▸ TASK ITEM: After finding the line with "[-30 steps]" in the data below, set down exactly each line through the one with "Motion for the", inclusive, and stop there.
START SOURCE MATERIAL
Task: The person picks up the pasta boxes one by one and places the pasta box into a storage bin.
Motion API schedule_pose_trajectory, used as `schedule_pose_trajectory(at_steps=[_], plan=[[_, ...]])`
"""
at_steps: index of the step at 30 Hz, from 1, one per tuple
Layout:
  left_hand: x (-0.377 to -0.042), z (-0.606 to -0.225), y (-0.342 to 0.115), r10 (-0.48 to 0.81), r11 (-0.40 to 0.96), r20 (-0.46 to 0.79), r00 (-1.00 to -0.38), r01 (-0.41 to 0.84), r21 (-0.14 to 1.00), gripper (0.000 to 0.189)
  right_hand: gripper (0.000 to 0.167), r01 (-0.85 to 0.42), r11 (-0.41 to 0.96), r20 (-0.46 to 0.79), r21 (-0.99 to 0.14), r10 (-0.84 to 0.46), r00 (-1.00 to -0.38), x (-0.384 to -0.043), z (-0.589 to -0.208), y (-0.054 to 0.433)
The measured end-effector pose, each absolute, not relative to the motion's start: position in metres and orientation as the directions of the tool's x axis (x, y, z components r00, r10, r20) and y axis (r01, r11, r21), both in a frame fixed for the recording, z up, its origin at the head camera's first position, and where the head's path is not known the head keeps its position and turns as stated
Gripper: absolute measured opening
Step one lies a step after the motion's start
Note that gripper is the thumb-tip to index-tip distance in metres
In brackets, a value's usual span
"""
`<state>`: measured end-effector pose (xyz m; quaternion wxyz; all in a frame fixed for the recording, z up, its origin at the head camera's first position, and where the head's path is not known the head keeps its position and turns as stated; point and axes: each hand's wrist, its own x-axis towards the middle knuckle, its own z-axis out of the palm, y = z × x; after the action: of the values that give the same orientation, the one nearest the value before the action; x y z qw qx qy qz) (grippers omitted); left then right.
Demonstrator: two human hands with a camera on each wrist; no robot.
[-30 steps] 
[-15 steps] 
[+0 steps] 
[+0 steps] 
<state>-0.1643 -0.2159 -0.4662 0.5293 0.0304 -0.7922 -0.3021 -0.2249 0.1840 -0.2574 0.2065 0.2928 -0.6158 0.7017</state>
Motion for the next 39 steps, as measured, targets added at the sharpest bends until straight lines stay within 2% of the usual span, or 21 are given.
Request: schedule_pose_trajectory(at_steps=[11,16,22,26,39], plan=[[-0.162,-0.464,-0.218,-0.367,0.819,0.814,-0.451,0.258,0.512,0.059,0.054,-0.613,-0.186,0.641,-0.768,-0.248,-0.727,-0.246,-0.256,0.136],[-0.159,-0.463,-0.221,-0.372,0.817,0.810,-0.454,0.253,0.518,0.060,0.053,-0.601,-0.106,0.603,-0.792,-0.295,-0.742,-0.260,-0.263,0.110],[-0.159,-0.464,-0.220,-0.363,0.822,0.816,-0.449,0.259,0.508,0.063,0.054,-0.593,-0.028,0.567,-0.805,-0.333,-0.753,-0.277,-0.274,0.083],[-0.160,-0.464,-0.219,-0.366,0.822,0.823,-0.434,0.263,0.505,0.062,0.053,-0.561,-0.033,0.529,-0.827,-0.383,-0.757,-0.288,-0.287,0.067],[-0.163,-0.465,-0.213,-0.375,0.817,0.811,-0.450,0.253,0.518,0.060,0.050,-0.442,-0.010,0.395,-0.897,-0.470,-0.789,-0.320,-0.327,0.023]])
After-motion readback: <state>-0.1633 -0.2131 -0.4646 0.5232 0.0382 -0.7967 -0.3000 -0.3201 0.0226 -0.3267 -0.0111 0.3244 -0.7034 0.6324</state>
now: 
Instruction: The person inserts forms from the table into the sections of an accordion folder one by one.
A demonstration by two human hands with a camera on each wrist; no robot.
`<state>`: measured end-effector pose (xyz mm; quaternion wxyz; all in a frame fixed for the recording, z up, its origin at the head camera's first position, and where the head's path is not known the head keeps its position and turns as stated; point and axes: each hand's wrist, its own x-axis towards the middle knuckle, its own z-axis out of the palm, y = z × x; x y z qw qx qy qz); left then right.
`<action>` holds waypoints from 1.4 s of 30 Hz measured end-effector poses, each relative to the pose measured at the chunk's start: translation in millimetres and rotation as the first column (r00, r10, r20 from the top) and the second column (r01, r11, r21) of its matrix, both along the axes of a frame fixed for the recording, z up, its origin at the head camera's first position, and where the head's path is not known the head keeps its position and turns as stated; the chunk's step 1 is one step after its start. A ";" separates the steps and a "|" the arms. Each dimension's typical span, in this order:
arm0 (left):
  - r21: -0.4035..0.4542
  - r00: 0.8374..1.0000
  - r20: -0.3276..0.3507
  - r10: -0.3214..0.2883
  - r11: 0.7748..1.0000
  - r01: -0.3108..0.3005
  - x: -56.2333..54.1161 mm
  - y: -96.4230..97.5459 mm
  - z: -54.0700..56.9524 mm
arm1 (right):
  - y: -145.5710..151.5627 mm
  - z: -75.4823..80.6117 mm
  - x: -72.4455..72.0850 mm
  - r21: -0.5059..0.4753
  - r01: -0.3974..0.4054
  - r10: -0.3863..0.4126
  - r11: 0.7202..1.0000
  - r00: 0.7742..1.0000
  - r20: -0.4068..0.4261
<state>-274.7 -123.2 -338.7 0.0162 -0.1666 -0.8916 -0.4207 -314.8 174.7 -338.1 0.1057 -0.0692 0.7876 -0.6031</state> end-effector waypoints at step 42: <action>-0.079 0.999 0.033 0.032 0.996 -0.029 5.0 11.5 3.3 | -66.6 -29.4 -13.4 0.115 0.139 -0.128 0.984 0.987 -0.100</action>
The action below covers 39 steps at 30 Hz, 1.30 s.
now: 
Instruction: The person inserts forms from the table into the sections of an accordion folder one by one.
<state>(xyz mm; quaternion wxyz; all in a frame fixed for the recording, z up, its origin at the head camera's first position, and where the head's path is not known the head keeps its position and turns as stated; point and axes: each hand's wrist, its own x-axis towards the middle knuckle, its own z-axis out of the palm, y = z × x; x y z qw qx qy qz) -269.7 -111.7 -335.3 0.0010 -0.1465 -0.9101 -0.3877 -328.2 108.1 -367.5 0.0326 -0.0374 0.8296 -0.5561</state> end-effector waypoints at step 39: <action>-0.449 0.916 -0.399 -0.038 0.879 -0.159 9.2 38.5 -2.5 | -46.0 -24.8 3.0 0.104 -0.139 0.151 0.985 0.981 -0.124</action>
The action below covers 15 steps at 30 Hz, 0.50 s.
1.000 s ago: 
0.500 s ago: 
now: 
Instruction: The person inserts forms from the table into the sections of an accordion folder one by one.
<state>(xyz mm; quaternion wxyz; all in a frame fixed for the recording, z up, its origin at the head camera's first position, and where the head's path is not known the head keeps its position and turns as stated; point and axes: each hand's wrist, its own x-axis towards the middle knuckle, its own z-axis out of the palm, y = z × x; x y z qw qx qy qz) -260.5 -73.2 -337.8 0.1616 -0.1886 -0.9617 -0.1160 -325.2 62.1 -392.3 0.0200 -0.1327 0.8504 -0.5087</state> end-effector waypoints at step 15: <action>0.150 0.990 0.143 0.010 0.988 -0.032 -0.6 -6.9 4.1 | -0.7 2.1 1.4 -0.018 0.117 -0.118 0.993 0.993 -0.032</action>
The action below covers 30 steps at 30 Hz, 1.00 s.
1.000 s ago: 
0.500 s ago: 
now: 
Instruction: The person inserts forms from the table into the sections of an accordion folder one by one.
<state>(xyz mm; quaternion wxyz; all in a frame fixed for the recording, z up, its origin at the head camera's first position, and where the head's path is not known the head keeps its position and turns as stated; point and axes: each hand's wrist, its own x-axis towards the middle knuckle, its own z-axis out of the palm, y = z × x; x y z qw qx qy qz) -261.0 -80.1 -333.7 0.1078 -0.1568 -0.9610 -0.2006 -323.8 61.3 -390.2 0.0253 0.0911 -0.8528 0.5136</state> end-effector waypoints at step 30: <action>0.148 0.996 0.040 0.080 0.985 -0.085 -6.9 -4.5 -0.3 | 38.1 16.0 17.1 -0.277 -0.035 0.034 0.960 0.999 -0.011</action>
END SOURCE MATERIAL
▸ COMPLETED EXERCISE:
[-30 steps] 
[-15 steps] 
[+0 steps] 
[+0 steps] 
<state>-0.1643 -0.2159 -0.4662 0.5293 0.0304 -0.7922 -0.3021 -0.2249 0.1840 -0.2574 0.2065 0.2928 -0.6158 0.7017</state>
Motion for the next 39 steps, as measured, targets added at the sharpest bends until straight lines stay within 2% of the usual span, or 21 are given.

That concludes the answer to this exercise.